*Assigned task*
Scan the data, and whenever a line contains "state", copy it.

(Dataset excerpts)
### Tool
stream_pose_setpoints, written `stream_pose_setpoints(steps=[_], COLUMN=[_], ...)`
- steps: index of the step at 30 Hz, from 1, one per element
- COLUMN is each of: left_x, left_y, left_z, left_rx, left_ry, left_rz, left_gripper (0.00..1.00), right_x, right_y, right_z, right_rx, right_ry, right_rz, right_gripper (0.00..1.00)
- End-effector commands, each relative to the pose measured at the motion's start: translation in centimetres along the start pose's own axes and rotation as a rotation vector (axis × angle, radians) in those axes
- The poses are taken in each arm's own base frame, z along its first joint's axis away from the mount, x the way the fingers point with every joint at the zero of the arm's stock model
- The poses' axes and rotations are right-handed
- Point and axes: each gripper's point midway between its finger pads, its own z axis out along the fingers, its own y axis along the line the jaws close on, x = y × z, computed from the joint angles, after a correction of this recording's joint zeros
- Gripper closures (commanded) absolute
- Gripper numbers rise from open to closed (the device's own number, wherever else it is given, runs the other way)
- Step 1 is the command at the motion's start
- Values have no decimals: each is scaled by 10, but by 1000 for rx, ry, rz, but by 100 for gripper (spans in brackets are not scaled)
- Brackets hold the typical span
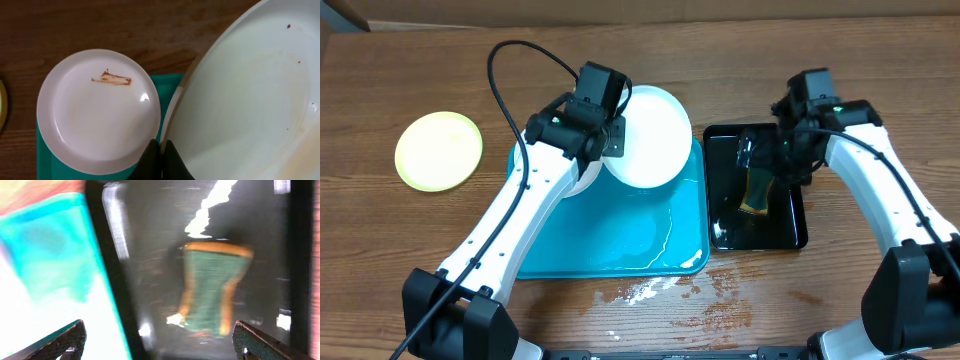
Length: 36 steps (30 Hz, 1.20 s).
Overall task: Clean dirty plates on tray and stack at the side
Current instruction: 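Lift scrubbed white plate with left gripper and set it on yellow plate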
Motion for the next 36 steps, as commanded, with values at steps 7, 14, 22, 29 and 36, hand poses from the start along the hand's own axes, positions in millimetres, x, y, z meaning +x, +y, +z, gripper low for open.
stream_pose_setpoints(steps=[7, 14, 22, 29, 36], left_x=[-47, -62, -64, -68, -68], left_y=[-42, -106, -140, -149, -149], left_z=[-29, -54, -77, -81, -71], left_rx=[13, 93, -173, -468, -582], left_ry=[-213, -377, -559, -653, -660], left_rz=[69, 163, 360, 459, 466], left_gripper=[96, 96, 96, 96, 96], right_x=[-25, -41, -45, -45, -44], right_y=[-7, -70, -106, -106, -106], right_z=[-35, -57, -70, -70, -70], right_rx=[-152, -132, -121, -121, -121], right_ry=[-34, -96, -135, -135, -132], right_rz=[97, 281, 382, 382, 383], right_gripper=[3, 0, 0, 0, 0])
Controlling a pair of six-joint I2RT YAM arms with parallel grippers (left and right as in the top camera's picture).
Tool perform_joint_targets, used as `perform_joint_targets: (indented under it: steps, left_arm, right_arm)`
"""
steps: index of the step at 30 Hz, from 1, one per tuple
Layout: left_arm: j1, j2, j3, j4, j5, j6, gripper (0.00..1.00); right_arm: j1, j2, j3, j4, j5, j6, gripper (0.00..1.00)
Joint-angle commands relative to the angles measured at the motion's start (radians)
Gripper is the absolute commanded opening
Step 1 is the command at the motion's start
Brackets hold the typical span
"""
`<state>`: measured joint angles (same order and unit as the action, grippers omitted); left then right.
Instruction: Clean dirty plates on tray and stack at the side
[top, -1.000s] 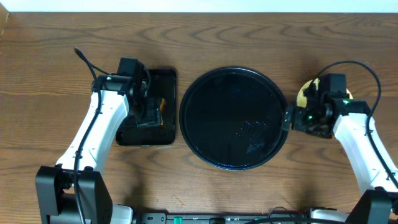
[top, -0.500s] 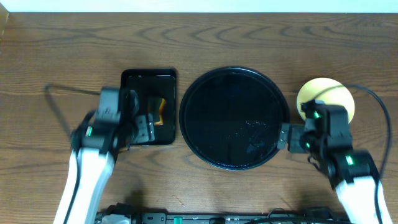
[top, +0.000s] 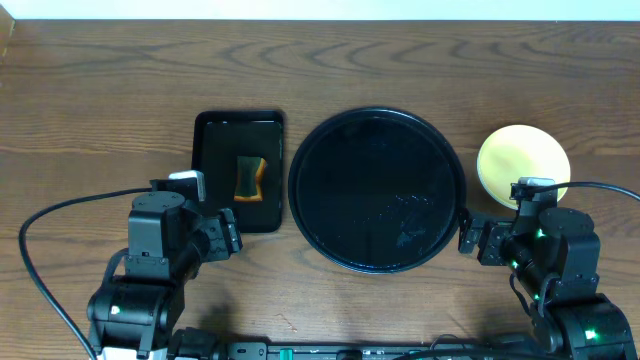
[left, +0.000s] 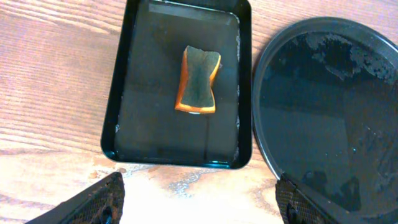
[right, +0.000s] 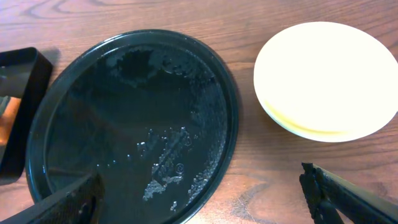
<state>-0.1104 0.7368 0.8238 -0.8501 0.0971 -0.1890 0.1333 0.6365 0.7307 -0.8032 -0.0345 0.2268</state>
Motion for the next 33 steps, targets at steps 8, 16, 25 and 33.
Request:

*Task response*
`<state>`: measured joint angles (same order and unit as the action, grippers omitted); left then right.
<state>-0.1104 0.7368 0.8238 -0.8501 0.0971 -0.1890 0.1333 0.6365 0.7307 -0.8032 -0.0345 0.2268</state>

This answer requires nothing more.